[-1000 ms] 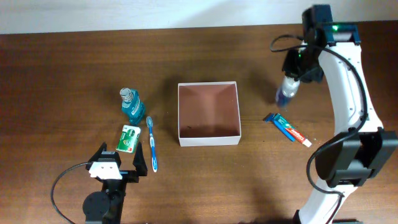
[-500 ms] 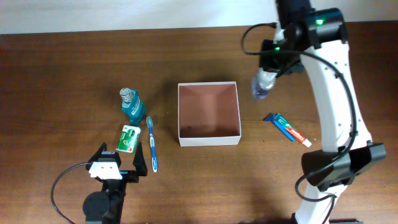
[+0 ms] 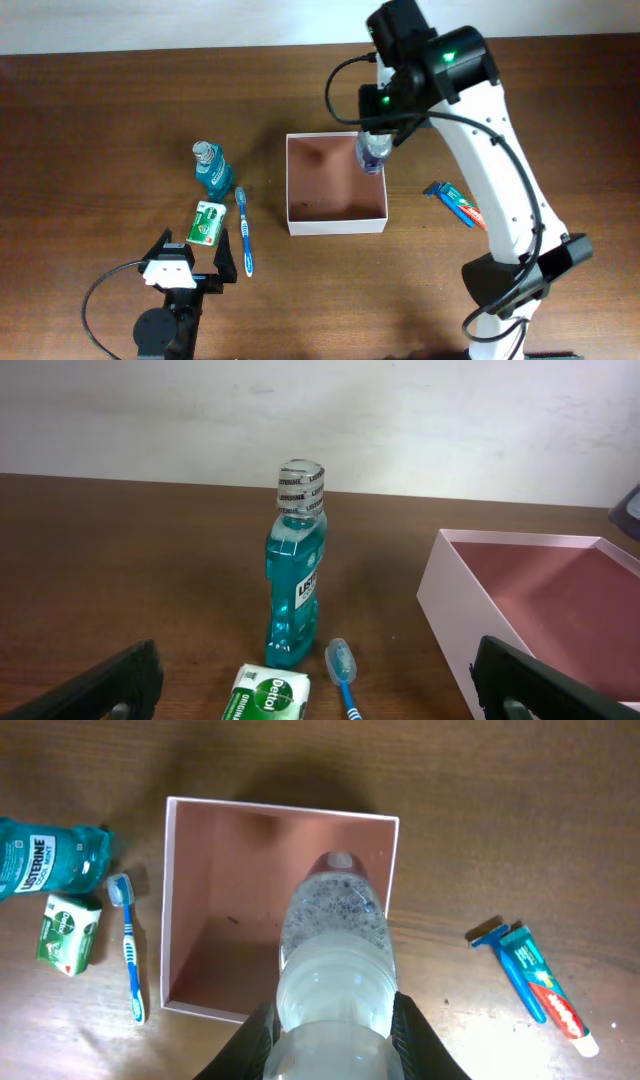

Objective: Pack container
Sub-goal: 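Lift the soap bottle and lower it into the box's back-right corner, then release the soap bottle and move the right gripper back right, then lower the right gripper onto the blue razor and grasp it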

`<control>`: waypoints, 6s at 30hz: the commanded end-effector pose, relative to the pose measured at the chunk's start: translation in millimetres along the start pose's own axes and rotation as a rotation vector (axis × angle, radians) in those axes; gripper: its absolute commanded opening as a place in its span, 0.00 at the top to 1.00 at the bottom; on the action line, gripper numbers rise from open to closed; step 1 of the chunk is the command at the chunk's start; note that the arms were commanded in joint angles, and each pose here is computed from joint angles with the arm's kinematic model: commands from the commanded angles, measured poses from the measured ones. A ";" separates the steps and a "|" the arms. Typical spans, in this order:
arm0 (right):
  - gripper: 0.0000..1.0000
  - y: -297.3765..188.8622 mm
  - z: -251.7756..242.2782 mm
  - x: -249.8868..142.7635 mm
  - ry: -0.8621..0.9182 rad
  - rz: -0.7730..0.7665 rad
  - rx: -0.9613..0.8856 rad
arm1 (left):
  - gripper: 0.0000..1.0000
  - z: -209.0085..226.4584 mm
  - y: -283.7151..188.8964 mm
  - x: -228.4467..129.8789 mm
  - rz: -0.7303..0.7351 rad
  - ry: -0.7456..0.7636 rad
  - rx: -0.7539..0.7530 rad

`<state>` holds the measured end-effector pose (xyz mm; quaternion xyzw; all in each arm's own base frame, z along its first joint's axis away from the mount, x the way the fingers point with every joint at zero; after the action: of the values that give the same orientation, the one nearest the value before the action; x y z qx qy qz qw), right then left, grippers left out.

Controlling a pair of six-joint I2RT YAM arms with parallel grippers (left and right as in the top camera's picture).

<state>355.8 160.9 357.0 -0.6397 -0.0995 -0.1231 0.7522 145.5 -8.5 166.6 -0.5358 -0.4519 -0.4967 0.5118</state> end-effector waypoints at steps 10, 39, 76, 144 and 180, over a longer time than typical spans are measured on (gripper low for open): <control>0.77 17.6 8.7 8.7 0.000 -0.034 -0.056 | 0.00 0.0 0.1 -1.4 -0.005 -0.010 -0.005; 0.77 98.3 8.9 24.3 0.086 0.030 -0.203 | 0.01 0.0 0.1 -1.4 -0.005 -0.010 -0.005; 0.48 35.9 -22.6 28.4 0.098 -0.020 -0.209 | 0.00 0.0 0.1 -1.4 -0.005 -0.010 -0.005; 0.59 136.3 -196.8 -93.8 -0.378 0.191 0.197 | 0.00 0.0 0.1 -1.4 -0.005 -0.010 -0.005; 0.63 180.2 -198.5 -74.4 -0.292 0.288 0.284 | 0.01 0.0 0.1 -1.4 -0.005 -0.010 -0.005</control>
<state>325.2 -7.7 117.8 -0.5625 -0.1165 0.1172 0.8101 145.5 -8.5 166.6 -0.5359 -0.4520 -0.4966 0.5117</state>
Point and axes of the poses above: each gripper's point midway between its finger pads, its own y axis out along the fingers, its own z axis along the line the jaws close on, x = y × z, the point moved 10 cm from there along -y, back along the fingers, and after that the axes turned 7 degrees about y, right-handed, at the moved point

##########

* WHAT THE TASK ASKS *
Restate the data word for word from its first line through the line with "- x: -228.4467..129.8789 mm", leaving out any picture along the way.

* EXERCISE RESPONSE *
[-1000 ms] 
[-500 ms] 
[+0 ms] 

Objective: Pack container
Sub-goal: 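Lift the soap bottle and lower it into the box's back-right corner, then release the soap bottle and move the right gripper back right, then lower the right gripper onto the blue razor and grasp it
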
`<control>`: waypoints, 6s at 30hz: the commanded end-effector pose, relative to the pose measured at the chunk's start: translation in millimetres along the start pose's own axes and rotation as a rotation vector (axis × angle, radians) in those axes; gripper: its absolute commanded opening as a place in its span, 0.00 at the top to 1.00 at the bottom; on the action line, gripper numbers rise from open to closed; step 1 of the chunk is the command at the chunk's start; note that the arms were commanded in joint angles, and each pose here is computed from joint angles with the arm's kinematic model: commands from the commanded angles, measured poses from the measured ones. A ";" separates the steps and a "|" the arms. Typical spans, in this order:
arm0 (right):
  - gripper: 0.0000..1.0000
  - y: -297.3765..188.8622 mm
  - z: -251.7756..242.2782 mm
  - x: -249.8868..142.7635 mm
  - ry: -0.8621..0.9182 rad
  - rz: -0.7730..0.7665 rad
  - rx: -0.9613..0.8856 rad
arm1 (left):
  - gripper: 0.0000..1.0000
  - z: -209.0085..226.4584 mm
  - y: -283.7151..188.8964 mm
  - x: -228.4467..129.8789 mm

The exercise has been completed.